Your assignment -
Retype the lines below exactly, but only those from the line that has "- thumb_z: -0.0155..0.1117" through the line that has "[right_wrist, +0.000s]". Omit every picture.
*****
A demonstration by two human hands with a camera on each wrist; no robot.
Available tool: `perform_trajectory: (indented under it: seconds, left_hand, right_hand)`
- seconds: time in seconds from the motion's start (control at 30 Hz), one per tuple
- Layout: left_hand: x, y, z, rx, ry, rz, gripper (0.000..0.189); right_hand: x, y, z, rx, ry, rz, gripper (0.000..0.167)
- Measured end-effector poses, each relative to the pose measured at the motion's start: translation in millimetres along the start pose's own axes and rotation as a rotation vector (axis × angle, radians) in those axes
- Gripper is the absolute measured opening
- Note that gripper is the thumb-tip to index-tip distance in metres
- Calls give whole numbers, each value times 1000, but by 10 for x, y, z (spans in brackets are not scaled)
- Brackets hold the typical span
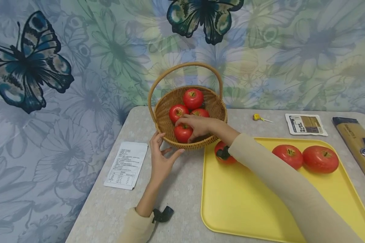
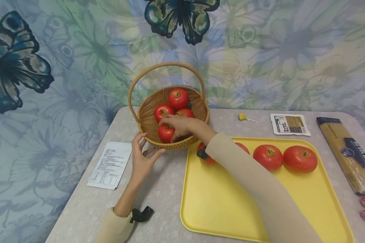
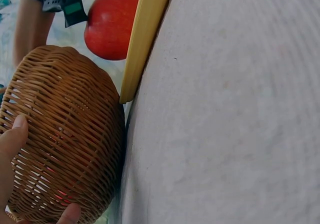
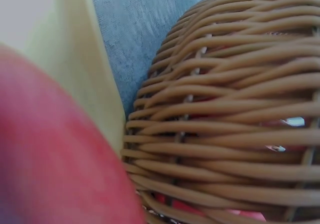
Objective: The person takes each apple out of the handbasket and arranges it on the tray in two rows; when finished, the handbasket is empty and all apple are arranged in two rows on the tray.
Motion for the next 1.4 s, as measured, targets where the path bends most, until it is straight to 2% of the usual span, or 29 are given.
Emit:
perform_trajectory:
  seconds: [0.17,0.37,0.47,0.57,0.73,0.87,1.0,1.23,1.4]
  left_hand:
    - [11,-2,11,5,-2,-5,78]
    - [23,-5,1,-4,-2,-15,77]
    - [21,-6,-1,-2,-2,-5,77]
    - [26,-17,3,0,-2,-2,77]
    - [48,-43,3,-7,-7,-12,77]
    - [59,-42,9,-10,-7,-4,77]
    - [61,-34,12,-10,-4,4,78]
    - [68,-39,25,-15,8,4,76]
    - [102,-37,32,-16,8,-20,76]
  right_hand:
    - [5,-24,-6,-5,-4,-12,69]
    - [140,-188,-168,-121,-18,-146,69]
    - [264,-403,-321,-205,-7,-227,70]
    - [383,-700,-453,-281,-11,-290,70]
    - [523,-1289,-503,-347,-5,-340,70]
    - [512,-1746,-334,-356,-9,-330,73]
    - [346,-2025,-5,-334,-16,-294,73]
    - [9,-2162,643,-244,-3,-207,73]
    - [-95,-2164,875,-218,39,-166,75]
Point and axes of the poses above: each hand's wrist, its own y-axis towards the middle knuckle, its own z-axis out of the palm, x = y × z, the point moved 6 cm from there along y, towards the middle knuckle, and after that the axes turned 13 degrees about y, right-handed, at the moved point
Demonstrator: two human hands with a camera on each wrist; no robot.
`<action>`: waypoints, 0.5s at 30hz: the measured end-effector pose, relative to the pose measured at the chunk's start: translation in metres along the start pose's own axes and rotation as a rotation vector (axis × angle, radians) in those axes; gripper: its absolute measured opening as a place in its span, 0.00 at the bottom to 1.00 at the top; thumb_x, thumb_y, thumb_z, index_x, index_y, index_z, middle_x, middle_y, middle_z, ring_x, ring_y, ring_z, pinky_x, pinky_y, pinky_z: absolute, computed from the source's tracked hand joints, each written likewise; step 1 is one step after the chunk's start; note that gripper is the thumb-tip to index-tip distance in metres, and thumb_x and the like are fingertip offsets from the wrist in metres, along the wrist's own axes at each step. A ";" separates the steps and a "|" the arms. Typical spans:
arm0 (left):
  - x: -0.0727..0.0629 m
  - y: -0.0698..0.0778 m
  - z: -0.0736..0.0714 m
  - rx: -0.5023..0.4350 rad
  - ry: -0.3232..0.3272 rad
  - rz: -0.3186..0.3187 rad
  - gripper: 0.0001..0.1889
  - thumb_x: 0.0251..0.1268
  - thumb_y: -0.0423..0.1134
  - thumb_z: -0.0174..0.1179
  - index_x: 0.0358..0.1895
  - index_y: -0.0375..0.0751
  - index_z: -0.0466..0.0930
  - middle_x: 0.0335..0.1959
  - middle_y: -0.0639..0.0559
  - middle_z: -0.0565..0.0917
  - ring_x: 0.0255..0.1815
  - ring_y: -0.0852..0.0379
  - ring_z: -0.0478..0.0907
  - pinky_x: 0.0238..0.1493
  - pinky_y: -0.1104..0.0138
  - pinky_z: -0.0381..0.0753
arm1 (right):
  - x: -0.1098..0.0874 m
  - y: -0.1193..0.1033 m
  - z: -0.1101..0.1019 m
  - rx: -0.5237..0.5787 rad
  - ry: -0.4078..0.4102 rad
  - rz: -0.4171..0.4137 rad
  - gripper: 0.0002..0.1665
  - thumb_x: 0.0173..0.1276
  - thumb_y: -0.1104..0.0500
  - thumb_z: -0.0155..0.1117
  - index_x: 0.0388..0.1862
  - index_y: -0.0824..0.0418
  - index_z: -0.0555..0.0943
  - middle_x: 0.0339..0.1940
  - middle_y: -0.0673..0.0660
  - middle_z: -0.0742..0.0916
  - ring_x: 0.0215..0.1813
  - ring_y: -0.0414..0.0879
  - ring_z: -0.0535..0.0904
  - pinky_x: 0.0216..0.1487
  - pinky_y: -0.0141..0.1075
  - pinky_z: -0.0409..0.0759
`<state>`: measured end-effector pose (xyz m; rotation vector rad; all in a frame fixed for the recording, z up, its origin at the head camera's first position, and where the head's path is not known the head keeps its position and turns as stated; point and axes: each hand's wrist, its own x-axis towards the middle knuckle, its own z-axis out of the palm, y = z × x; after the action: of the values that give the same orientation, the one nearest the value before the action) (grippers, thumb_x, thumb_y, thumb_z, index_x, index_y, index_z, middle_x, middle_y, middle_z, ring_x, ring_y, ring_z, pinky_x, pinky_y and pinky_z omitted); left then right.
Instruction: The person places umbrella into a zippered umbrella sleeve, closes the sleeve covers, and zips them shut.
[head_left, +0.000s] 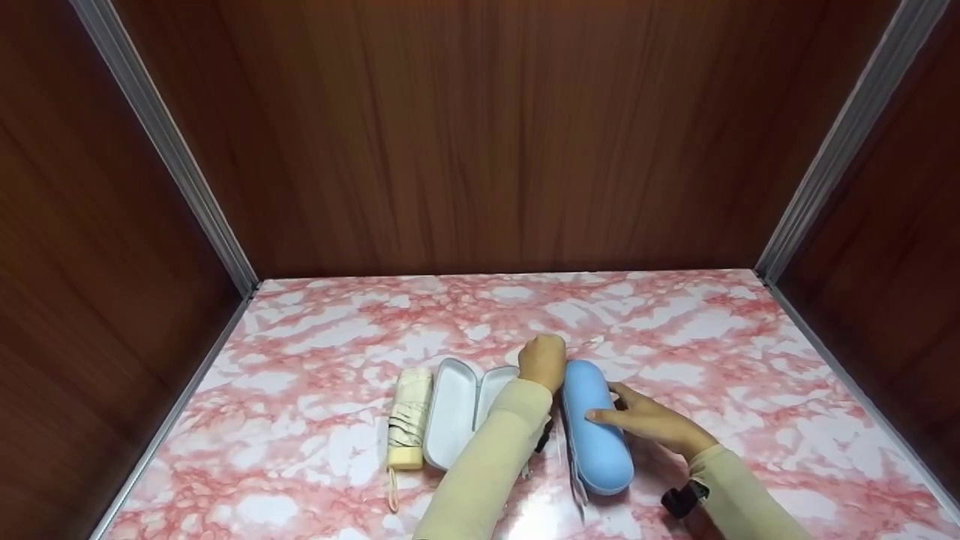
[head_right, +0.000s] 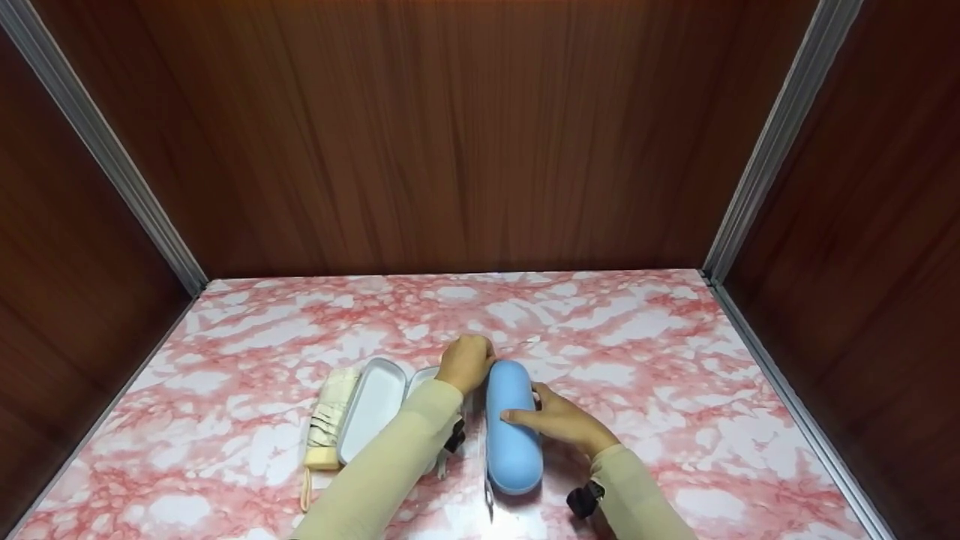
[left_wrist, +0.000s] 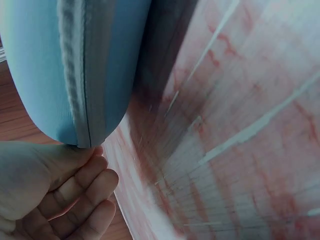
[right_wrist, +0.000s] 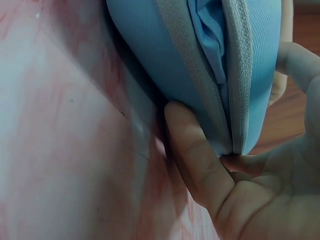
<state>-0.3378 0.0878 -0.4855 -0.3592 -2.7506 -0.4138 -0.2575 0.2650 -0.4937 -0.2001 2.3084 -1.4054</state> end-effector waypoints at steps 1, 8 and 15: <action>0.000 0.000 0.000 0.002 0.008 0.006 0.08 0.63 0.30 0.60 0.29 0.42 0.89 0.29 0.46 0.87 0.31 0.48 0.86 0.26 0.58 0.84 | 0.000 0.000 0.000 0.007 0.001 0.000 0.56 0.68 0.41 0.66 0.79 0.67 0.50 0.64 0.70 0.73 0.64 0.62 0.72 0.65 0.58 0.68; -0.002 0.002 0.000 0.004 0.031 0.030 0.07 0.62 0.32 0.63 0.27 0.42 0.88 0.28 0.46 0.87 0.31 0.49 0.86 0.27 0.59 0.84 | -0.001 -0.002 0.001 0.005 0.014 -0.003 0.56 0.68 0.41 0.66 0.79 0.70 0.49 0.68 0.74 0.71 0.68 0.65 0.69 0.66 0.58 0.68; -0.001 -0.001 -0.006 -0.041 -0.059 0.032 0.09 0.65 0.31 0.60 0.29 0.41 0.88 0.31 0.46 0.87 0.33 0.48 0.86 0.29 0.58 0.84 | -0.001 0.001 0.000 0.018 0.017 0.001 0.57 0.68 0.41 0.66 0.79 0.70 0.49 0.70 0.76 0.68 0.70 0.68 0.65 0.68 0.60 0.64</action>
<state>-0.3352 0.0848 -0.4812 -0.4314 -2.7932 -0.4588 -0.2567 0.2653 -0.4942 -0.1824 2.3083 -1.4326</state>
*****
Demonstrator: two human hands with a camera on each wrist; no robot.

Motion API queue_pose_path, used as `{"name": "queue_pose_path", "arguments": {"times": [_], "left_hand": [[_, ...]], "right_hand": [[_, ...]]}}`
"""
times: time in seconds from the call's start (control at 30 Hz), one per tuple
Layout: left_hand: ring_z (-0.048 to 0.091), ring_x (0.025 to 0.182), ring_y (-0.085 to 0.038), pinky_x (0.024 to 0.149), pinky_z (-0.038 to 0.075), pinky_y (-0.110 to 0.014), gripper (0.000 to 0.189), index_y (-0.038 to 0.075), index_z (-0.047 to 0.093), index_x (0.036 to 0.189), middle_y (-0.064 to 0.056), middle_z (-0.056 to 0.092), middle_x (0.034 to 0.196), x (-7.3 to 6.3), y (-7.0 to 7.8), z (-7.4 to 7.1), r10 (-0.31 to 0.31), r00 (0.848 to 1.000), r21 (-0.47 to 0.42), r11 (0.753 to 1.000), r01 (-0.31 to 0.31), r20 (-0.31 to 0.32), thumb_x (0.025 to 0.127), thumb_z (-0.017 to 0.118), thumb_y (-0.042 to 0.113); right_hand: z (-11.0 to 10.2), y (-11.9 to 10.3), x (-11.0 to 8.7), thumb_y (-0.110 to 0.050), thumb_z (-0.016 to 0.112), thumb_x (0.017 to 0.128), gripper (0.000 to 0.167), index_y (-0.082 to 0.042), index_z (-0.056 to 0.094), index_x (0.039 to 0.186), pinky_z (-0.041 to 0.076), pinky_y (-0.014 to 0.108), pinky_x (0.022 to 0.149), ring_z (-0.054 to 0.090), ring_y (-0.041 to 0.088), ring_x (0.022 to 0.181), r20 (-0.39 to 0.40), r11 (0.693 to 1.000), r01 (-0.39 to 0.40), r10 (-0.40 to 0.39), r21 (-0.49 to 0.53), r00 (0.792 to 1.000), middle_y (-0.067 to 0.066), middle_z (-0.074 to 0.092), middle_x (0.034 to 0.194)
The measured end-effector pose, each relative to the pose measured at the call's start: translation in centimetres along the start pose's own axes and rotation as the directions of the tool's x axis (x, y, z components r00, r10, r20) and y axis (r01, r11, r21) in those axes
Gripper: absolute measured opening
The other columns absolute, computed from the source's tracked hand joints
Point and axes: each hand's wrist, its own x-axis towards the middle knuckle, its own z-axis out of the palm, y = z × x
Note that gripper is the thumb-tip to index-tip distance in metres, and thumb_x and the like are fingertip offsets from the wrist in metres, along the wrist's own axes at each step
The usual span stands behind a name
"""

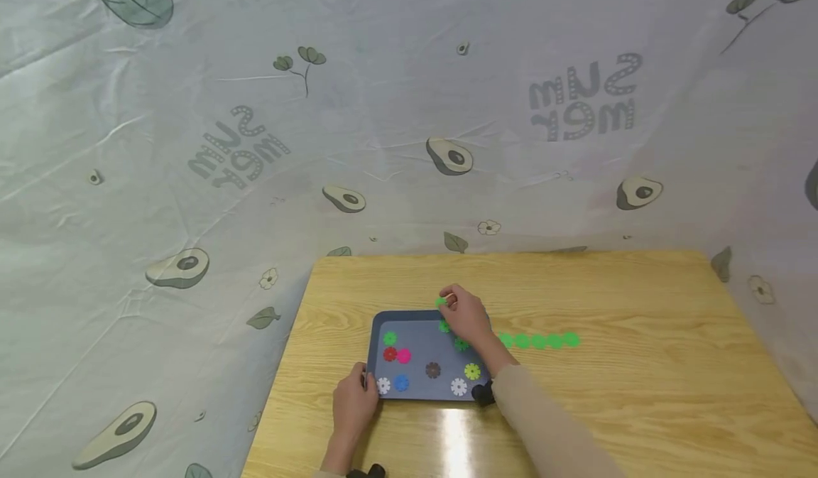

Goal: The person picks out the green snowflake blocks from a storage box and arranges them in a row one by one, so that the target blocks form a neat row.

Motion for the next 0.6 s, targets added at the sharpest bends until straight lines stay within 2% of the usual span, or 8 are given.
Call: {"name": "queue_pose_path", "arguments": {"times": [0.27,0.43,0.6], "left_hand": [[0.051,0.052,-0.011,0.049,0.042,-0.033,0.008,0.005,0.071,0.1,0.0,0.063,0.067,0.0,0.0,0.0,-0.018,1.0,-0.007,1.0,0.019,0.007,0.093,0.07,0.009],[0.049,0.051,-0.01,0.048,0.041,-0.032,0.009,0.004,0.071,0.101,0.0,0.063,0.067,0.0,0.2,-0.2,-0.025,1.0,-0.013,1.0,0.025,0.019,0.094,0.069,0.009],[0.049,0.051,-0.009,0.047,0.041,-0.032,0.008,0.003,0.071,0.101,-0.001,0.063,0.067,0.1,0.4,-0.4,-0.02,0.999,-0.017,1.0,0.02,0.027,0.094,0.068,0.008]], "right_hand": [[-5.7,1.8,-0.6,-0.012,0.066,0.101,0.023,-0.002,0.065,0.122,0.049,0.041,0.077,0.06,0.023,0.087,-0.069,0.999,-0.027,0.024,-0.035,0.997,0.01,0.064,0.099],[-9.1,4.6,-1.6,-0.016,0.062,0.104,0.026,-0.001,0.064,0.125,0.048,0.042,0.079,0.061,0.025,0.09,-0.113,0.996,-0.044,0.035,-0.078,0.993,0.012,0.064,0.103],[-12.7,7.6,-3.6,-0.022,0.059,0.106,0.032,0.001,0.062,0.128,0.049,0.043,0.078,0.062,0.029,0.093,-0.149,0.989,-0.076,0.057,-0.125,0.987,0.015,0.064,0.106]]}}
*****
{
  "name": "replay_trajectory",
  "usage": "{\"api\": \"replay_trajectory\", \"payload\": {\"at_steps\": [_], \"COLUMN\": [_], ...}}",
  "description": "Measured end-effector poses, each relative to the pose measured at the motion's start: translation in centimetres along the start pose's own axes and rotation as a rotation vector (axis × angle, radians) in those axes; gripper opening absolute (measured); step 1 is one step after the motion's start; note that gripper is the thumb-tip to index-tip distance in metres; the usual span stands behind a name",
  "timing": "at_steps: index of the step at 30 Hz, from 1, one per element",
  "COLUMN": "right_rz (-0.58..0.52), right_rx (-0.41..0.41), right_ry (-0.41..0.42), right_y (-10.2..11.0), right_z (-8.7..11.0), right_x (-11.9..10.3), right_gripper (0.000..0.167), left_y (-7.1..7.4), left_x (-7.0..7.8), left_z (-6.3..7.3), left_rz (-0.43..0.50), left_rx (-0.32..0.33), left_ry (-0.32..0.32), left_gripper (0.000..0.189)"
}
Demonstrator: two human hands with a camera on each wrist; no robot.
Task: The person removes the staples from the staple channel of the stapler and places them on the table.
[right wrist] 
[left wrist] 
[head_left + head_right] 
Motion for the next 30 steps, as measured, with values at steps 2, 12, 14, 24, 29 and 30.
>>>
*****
Expected answer -
  - thumb_z: -0.0155..0.1117
  - index_x: 0.0388..0.1862
  - index_y: -0.0824..0.0418
  - index_z: -0.0555..0.0943
  - middle_x: 0.0339..0.1940
  - middle_y: -0.0673..0.0660
  - middle_z: -0.0742..0.0916
  - ring_x: 0.0215..0.1813
  - ring_y: -0.0414..0.0879
  - ring_z: -0.0535..0.0904
  - pinky_x: 0.0216..0.1487
  - pinky_y: -0.0141..0.1075
  - pinky_z: -0.0409..0.0759
`<state>`: measured end-effector pose (xyz m; rotation vector rad; all in a frame fixed for the recording, z up, its origin at the head camera's first position, and where the head's path is not known the head keeps its position and turns as stated; point and axes: each hand's wrist, its own x-axis towards the middle knuckle, its own z-axis out of the palm, y = z × x; after the action: of the values that give the same orientation, the one nearest the value before the action) (grippers, thumb_x, thumb_y, thumb_z, index_x, index_y, index_z, middle_x, middle_y, middle_z, ring_x, ring_y, ring_z, pinky_x, pinky_y and pinky_z omitted); left then right.
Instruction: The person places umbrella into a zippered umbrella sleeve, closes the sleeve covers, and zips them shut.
[head_left, +0.000s] 
[head_right, +0.000s] 
[left_wrist, +0.000s] 
[right_wrist, +0.000s] 

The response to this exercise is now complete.